WHAT THE EXERCISE ASKS -
Go line by line through the data below and count those with the string "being". Give the number only.

□ □ □

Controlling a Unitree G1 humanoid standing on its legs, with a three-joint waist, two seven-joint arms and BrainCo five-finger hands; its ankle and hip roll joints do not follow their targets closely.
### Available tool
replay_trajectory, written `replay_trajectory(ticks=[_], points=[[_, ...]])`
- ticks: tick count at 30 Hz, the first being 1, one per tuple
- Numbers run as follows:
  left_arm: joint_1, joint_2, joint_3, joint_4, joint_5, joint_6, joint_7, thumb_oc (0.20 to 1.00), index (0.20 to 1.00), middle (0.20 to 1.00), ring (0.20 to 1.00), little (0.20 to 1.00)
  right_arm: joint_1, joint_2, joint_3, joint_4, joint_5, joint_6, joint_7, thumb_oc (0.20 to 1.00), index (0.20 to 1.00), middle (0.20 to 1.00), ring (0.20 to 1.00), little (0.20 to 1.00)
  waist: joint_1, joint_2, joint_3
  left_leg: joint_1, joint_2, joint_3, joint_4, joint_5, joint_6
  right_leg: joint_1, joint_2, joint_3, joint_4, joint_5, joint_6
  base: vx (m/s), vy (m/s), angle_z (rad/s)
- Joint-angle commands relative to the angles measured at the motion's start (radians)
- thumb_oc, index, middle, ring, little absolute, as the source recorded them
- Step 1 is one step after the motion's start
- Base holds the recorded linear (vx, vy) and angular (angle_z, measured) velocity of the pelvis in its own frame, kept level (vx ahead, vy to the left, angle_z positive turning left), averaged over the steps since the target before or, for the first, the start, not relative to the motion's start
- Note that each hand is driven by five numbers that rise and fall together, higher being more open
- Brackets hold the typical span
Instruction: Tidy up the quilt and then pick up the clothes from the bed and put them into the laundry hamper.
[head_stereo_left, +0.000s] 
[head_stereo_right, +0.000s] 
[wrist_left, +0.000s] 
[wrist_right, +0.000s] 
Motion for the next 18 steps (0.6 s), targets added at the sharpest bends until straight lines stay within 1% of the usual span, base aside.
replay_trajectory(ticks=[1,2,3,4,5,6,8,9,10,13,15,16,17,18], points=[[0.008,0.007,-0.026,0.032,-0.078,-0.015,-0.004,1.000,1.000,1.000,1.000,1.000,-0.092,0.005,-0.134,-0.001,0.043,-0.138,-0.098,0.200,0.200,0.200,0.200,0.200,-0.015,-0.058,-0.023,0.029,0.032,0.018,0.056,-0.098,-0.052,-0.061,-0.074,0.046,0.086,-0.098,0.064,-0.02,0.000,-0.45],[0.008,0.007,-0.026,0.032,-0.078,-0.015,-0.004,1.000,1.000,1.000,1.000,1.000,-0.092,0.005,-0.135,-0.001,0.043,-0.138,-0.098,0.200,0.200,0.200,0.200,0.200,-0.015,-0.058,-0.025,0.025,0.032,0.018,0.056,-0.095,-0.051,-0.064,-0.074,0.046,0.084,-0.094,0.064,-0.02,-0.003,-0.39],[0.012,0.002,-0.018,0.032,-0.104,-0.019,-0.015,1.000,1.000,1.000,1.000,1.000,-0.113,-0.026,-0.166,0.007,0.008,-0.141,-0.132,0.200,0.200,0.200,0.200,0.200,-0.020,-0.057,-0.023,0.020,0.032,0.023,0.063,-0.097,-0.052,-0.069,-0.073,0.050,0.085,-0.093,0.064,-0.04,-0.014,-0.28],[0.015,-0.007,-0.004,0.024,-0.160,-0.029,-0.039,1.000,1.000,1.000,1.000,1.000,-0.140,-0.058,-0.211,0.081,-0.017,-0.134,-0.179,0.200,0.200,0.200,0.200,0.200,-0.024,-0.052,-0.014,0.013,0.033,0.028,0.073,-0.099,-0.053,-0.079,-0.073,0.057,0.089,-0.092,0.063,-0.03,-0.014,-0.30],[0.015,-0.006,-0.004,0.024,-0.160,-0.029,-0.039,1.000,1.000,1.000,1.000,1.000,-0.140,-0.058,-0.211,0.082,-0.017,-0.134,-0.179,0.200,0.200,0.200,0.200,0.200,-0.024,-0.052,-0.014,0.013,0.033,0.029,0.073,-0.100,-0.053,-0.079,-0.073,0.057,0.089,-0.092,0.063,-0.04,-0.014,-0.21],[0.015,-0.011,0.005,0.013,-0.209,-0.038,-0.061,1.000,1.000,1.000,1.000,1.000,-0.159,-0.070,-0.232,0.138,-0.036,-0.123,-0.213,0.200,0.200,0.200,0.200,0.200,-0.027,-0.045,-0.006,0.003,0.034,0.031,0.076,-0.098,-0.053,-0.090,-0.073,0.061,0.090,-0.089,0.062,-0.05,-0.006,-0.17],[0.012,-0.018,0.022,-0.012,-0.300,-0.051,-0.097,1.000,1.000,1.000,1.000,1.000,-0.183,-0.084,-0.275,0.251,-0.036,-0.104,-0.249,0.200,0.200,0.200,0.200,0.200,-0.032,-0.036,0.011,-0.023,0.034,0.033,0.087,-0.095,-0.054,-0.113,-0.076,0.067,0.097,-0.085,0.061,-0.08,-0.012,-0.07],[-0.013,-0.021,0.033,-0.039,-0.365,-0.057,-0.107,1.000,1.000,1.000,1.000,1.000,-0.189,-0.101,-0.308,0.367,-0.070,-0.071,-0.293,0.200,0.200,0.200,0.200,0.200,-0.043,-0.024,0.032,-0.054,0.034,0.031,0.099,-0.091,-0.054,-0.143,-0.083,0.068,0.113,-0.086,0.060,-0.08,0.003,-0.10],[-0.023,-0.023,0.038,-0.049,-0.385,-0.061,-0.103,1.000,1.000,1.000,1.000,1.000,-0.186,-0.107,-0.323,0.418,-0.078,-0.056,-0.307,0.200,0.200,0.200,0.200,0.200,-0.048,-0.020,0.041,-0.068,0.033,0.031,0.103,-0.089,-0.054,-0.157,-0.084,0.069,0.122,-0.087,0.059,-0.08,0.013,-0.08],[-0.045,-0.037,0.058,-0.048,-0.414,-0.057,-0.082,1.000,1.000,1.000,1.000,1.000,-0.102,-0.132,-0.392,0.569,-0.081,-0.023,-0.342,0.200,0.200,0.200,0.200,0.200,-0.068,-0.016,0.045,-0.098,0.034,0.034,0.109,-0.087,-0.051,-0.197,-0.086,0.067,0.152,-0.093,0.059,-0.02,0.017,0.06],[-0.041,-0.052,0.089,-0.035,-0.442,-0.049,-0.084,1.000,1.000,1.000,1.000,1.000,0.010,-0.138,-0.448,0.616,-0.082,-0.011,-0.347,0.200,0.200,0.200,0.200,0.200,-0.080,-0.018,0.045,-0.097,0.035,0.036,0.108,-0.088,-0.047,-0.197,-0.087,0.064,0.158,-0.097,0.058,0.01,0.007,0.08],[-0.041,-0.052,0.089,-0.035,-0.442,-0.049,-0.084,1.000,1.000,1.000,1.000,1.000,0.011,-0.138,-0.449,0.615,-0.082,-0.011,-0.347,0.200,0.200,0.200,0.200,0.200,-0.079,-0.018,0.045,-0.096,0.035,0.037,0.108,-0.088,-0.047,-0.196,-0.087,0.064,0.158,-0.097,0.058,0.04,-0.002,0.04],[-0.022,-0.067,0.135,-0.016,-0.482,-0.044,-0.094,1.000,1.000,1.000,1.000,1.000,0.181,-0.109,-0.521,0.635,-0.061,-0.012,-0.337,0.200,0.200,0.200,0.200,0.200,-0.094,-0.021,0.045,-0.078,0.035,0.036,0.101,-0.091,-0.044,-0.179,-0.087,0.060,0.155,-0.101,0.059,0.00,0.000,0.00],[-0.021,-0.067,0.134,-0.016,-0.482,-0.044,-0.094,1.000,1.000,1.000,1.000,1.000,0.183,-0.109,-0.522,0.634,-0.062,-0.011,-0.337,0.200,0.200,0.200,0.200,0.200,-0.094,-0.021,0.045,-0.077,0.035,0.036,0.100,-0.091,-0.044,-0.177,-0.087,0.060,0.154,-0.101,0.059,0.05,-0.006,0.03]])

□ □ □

ANSWER BOX -
2